Should the VoiceActivityDetector be created on every iteration of a stream in RT contexts?

Tails commented 6 months ago

I am using the Rust SDK of LiveKit, which is a WebRTC server. I have a handler like this:

tokio::spawn(async move {
    // Receive the audio frames in a new task
    while let Some(audio_frame) = audio_stream.next().await {
        log::info!("received audio frame - {audio_frame:#?}");

        pub fn chunk_size(af: &AudioFrame) -> usize {
            (af.samples_per_channel
                * af.num_channels
                * std::mem::size_of::<i16>() as u32)
                as usize
        }

        assert_eq!(audio_frame.num_channels, 1, "only mono audio supported");

        // https://crates.io/crates/voice_activity_detector

        // Create a new VoiceActivityDetector with the sample rate of the audio frame
        // TODO: is it expensive to create a new VAD for every audio frame?
        let vad = VoiceActivityDetector::builder()
            .sample_rate(audio_frame.sample_rate)
            .chunk_size(chunk_size(&audio_frame))
            .build()?;

        // This will label any audio chunks with a probability greater than 75% as speech,
        // and label the 3 additional chunks before and after these chunks as speech.
        let labels = audio_frame.data.iter().label(vad, 0.75, 3);
        for label in labels {
            match label {
                LabeledAudio::Speech(_) => println!("speech detected!"),
                LabeledAudio::NonSpeech(_) => println!("non-speech detected!"),
            }
        }
    }
});

Is it intended that the VAD struct is created on every chunk received? Or should this not be a performance issue? I imagine the prediction not working well if the data is lost on every iteration.

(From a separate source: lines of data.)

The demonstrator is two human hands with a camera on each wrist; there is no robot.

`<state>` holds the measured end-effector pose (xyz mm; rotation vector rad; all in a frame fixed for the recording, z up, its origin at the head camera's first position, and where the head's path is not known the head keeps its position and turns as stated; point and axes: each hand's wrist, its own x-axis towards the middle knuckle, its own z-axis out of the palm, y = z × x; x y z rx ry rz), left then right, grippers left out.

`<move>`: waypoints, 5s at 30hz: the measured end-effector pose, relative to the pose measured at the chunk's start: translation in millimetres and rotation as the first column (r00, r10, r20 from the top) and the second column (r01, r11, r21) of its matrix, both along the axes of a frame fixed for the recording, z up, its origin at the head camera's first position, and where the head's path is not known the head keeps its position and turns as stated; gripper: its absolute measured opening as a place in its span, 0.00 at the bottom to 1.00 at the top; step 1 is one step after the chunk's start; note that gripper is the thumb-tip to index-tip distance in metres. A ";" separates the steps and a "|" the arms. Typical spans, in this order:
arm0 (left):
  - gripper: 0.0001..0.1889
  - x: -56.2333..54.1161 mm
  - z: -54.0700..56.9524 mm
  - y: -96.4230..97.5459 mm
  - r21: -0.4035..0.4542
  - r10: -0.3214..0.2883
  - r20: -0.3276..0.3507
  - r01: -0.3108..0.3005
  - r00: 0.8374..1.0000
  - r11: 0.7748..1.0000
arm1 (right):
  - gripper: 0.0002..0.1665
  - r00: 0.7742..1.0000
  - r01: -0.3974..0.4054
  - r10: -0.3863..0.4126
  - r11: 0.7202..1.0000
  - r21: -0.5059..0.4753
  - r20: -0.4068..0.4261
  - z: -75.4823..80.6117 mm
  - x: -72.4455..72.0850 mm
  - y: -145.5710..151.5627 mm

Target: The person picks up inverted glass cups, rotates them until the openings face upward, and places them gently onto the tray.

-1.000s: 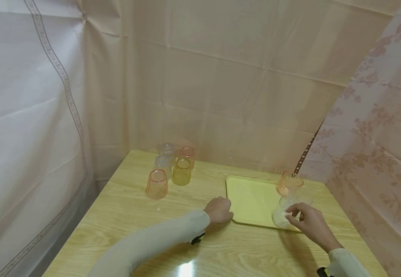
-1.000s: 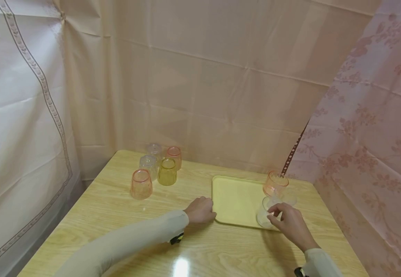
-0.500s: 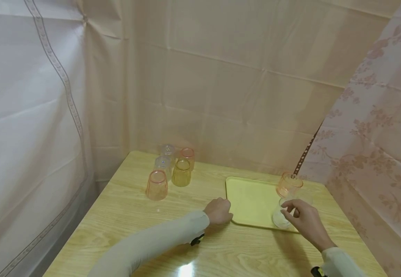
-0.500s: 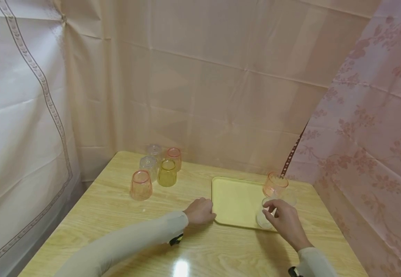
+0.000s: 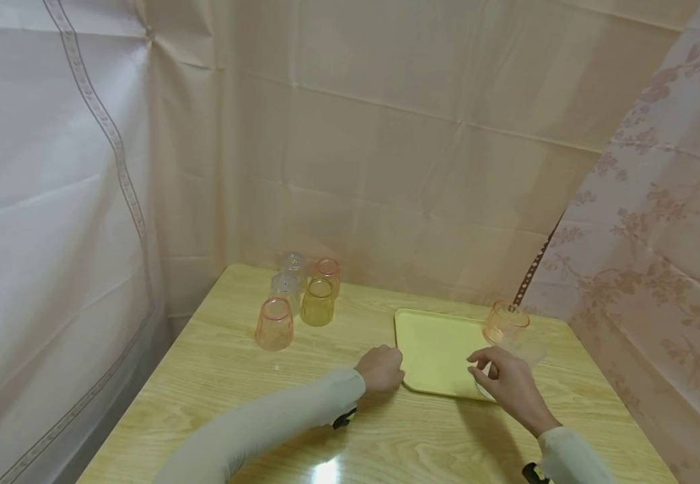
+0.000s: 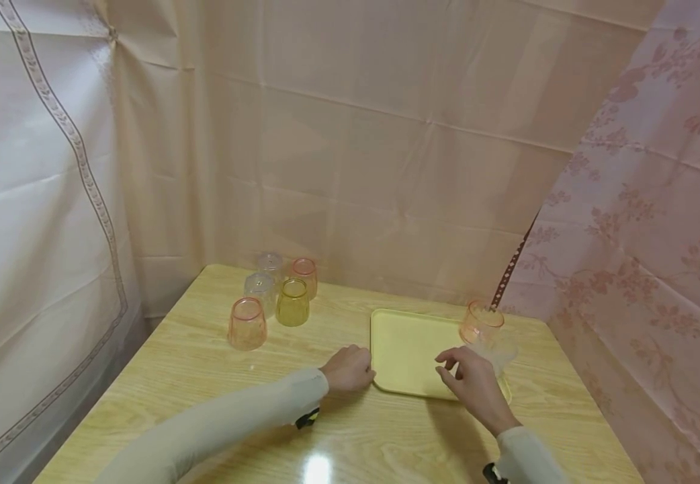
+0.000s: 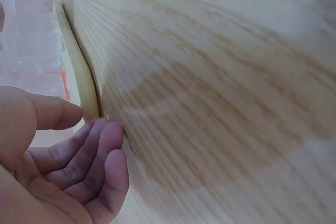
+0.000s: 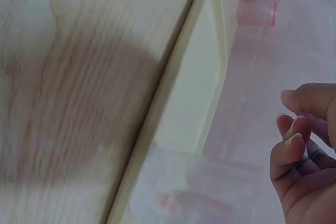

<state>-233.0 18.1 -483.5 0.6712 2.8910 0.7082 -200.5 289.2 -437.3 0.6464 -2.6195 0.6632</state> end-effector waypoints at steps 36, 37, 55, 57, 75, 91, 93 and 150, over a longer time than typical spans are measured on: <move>0.26 -1.9 -2.4 -5.7 0.027 0.025 -0.046 -0.024 0.999 0.999 | 0.04 0.945 -0.159 0.144 0.987 0.027 0.294 -44.8 -5.2 -63.4; 0.26 -2.1 -2.5 -5.7 0.027 0.025 -0.043 -0.024 0.999 0.999 | 0.04 0.946 -0.161 0.147 0.987 0.025 0.289 -45.6 -5.3 -63.8; 0.25 -8.7 0.5 -18.4 0.011 -0.046 -0.084 0.047 0.995 0.999 | 0.08 0.956 -0.133 0.112 0.989 0.062 0.271 -53.6 -9.9 -76.4; 0.23 -13.5 3.6 -23.9 -0.019 -0.114 -0.128 0.112 0.985 0.994 | 0.09 0.954 -0.135 0.113 0.989 0.060 0.279 -53.5 -9.6 -76.5; 0.06 -38.2 73.0 -122.5 -0.083 -0.281 -0.259 0.268 0.924 0.960 | 0.08 0.943 -0.152 0.138 0.988 0.022 0.301 -53.6 -13.1 -75.8; 0.05 -35.2 92.5 -202.5 -0.080 -0.163 -0.416 0.143 0.895 0.986 | 0.07 0.929 -0.161 0.145 0.987 0.020 0.341 -48.9 -12.6 -73.4; 0.07 -35.6 92.0 -210.6 -0.088 -0.146 -0.403 0.121 0.903 0.989 | 0.07 0.928 -0.158 0.143 0.987 0.017 0.343 -49.6 -13.5 -73.9; 0.22 -32.3 76.2 -259.3 -0.165 -0.061 -0.184 0.030 0.981 0.986 | 0.06 0.939 -0.170 0.145 0.984 0.057 0.312 -51.5 -17.6 -77.7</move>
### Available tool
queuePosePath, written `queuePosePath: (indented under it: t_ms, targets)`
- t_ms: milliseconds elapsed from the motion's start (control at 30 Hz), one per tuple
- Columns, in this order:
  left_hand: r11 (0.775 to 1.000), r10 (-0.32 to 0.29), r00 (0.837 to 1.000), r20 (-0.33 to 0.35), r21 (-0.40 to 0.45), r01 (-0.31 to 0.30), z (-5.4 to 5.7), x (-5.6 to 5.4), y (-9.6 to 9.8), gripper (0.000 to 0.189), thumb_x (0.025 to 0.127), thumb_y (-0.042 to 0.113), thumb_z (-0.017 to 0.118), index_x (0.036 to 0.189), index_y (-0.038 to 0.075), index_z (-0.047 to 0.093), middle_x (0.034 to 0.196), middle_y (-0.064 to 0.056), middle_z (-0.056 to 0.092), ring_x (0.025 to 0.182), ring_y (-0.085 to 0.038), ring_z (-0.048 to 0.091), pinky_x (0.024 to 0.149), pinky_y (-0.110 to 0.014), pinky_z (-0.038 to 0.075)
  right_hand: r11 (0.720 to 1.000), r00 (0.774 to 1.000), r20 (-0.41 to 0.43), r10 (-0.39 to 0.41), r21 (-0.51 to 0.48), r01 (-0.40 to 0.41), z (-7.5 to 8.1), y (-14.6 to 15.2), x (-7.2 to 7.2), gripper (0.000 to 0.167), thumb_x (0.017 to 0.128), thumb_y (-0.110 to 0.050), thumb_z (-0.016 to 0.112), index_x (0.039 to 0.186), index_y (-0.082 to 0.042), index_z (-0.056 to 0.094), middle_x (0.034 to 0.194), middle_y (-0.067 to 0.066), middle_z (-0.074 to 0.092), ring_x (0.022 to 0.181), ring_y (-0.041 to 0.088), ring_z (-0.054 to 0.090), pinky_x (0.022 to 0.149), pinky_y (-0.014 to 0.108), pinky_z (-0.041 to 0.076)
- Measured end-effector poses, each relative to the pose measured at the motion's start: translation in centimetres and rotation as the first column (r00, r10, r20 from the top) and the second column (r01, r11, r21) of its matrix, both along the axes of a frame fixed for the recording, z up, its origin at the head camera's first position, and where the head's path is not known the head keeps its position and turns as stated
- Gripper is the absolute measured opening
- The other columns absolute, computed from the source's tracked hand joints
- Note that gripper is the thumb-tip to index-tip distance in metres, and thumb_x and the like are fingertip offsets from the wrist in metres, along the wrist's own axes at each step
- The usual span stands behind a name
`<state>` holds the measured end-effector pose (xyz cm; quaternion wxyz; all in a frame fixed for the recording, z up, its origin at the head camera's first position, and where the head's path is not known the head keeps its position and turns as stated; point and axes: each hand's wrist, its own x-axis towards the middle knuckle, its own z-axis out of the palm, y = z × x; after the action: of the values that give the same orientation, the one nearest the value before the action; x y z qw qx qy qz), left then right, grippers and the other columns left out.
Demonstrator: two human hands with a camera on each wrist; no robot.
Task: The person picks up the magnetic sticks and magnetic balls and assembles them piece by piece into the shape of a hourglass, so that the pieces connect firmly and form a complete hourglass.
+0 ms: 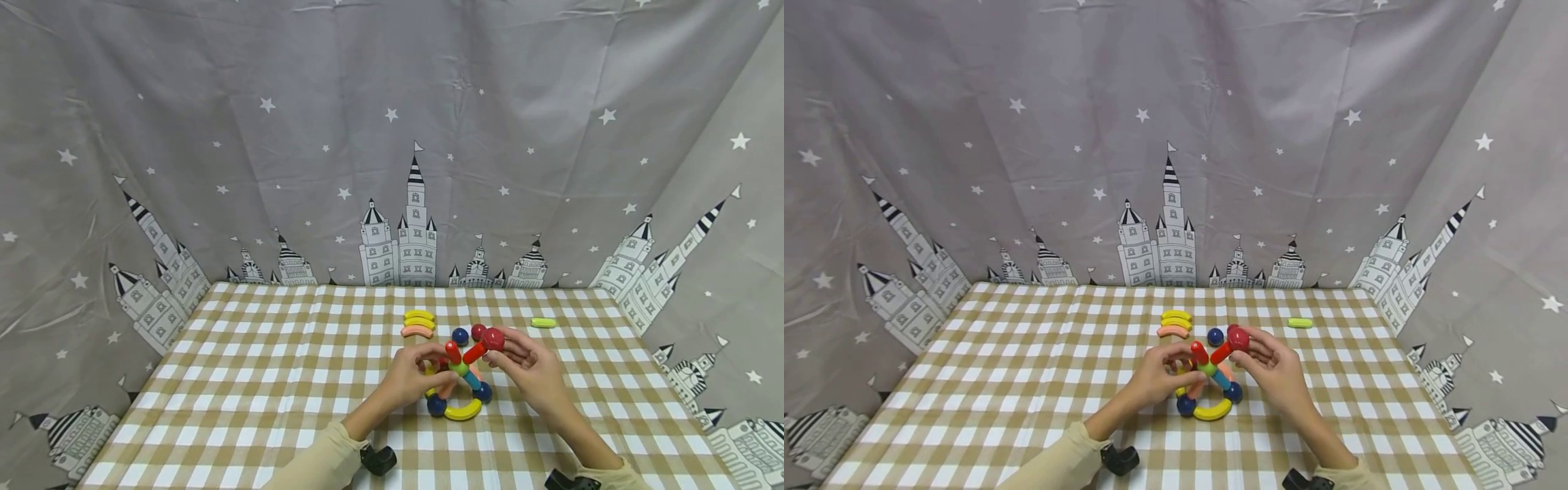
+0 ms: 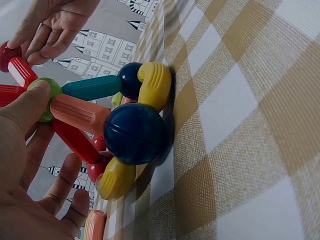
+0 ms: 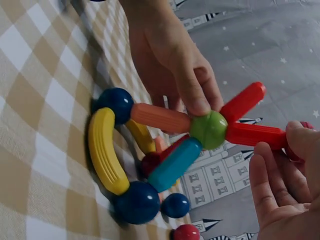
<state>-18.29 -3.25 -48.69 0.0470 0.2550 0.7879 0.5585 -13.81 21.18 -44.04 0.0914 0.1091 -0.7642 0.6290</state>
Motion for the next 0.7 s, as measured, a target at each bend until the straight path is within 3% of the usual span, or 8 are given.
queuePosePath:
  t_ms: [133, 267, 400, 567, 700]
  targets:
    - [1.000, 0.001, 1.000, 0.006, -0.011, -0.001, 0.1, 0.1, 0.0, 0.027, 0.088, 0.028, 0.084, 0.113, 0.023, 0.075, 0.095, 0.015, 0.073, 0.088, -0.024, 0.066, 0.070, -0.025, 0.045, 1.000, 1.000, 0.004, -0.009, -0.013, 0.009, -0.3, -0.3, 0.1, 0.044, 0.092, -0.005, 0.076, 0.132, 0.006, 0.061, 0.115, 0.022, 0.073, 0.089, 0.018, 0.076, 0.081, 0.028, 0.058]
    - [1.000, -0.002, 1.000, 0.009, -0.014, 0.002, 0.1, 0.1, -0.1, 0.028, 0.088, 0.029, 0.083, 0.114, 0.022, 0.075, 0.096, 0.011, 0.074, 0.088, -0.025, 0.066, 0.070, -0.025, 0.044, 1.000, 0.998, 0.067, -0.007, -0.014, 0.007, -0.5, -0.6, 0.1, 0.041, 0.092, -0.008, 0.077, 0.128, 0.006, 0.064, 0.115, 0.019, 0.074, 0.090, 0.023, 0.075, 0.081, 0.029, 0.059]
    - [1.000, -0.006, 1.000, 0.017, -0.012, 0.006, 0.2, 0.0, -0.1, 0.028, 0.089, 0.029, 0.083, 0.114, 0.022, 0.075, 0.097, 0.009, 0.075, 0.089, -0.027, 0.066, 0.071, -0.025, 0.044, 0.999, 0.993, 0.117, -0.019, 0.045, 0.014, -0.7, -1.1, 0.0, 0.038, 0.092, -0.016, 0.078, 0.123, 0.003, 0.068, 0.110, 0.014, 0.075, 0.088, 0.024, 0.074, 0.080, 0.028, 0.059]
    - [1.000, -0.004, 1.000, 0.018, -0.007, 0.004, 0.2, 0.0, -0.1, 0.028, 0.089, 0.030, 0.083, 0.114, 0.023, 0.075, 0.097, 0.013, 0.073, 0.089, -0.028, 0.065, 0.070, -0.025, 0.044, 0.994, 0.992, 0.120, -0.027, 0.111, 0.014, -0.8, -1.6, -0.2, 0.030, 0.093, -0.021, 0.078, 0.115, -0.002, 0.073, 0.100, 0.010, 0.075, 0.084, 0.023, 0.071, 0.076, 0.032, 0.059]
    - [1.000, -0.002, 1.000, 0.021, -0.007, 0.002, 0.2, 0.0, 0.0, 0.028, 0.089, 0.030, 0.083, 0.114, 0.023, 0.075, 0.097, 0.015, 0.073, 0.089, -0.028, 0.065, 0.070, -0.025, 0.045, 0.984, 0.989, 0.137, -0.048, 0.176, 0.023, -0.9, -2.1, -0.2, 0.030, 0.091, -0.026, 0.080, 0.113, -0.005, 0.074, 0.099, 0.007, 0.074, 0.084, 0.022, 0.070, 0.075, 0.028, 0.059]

I have tried reusing the struct by placing it above the while {}, but the .iter().label(vad) call takes ownership of the struct and consumes it.

nkeenan38 commented 6 months ago

Hi. You are right that the prediction requires the "historic" data. So we need to use the same VAD struct for a single stream of audio.

I think there is just some confusion here with the extension traits for iterators and streams. This was built to work on a long Iterator/Stream of individual samples, in this case i16. There is a bit of an issue using this with the livekit SDK because each item in the stream is a slice of samples instead of a single one. So we need to flatten those before using the label extension method.

I put one solution together here (please excuse my usage of unwrap). This assumes the sample rate is known ahead of time. Also, the chunk size does not have to match the number of samples provided in each slice by livekit. The VAD will buffer as needed, so you can usually just choose one based on the number of samples/duration of audio you'd like to predict each interval.

use futures::StreamExt;
use livekit::webrtc::{audio_frame::AudioFrame, audio_stream::native::NativeAudioStream};
use voice_activity_detector::{LabeledAudio, StreamExt as _, VoiceActivityDetector};

fn audio_stream() -> NativeAudioStream {
    todo!()
}

// We need the type hints from this function to workaround some strange type inference errors
// when this behavior is inlined.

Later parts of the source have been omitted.